TASK ITEM » Leave out any pictures and transcribe all other data below exactly.

GIVEN MATERIAL »
---
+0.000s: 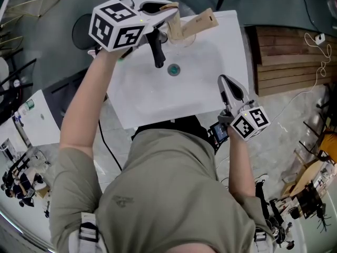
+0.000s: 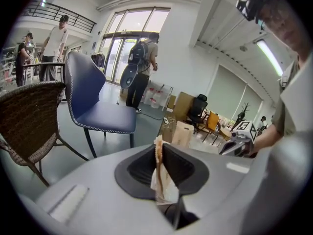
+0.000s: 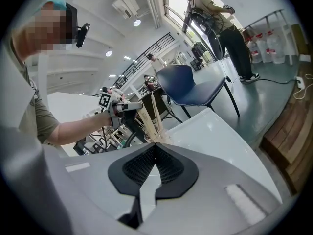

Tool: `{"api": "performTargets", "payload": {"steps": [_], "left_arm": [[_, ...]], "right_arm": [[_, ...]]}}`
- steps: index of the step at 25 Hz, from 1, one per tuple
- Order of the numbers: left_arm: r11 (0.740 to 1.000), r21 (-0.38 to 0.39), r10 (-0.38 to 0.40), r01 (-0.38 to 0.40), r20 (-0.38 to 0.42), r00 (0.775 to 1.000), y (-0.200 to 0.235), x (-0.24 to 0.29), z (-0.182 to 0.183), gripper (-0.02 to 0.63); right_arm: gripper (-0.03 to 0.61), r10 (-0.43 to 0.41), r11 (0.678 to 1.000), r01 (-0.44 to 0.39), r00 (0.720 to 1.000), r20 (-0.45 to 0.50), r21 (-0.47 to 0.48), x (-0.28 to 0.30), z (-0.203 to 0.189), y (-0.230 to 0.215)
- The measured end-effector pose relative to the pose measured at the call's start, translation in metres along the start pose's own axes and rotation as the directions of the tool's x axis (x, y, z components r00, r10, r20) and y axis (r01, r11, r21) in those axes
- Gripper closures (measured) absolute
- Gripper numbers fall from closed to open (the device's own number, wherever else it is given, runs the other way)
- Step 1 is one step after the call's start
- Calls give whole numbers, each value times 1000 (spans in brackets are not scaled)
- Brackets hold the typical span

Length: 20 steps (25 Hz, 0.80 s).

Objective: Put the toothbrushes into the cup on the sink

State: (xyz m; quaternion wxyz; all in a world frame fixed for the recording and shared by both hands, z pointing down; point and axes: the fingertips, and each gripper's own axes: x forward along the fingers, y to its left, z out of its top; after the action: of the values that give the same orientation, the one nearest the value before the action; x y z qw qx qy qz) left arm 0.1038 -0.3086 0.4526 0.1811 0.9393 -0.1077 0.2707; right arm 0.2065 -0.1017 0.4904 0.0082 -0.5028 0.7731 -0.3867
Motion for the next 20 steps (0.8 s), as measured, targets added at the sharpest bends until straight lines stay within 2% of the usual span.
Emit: {"api": "performTargets", "payload": {"steps": [20], "left_arm": [[1000, -21, 6, -7, -10, 1000, 7, 0, -5, 537]], "right_arm": [[568, 1, 1000, -1, 1000, 18, 24, 3, 5, 3]]}}
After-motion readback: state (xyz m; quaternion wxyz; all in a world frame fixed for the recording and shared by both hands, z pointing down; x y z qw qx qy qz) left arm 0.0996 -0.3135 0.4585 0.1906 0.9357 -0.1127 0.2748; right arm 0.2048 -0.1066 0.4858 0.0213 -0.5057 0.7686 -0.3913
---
TASK OUTPUT »
+0.000s: 
+0.000s: 
+0.000s: 

Tool: `{"api": "performTargets", "payload": {"steps": [_], "left_arm": [[_, ...]], "right_arm": [[_, ...]]}}`
- steps: index of the step at 25 Hz, from 1, one per tuple
- Order of the numbers: left_arm: r11 (0.740 to 1.000), r21 (-0.38 to 0.39), r10 (-0.38 to 0.40), r01 (-0.38 to 0.40), r20 (-0.38 to 0.42), r00 (0.775 to 1.000), y (-0.200 to 0.235), x (-0.24 to 0.29), z (-0.182 to 0.183), gripper (-0.02 to 0.63); right_arm: gripper (-0.03 to 0.61), r10 (-0.43 to 0.41), r11 (0.678 to 1.000), r01 (-0.44 to 0.39), r00 (0.720 to 1.000), r20 (-0.45 to 0.50), r21 (-0.47 to 0.48), x (-0.28 to 0.30), z (-0.203 to 0.189), y (-0.230 to 0.215)
- The measured end-effector pose relative to the pose measured at the call's start, translation in metres along the start pose's own axes and rotation as the directions of the tool's x axis (x, y, z components r00, r10, r20) and y axis (r01, r11, r21) in those axes
- Gripper closures (measured) absolute
- Gripper numbers fall from closed to open (the device's own number, wherever else it is given, runs the other way)
- Step 1 is one step after the call's start
- Calls give whole numbers, each value times 1000 (spans in brackets are not scaled)
- Brackets hold the typical span

Length: 20 steps (25 Hz, 0.80 s).

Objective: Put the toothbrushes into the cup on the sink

State: (xyz m; quaternion wxyz; all in a world frame fixed for the recording and shared by both hands, z pointing down; point and axes: the fingertips, and each gripper's own axes: x forward along the fingers, y to its left, z out of its top; after the action: of the values that give the same orientation, the one nearest the value before the action; x y z qw qx qy qz) left arm 0.1038 -0.3086 0.4526 0.1811 0.9393 -0.1077 0.2707; right arm 0.2065 -0.1017 0.4904 0.0082 -0.5028 0.7731 -0.3867
Motion for the next 20 steps (0.8 s), as measured, targets added at the sharpest bends until straight lines stay within 2% of the usual span.
Emit: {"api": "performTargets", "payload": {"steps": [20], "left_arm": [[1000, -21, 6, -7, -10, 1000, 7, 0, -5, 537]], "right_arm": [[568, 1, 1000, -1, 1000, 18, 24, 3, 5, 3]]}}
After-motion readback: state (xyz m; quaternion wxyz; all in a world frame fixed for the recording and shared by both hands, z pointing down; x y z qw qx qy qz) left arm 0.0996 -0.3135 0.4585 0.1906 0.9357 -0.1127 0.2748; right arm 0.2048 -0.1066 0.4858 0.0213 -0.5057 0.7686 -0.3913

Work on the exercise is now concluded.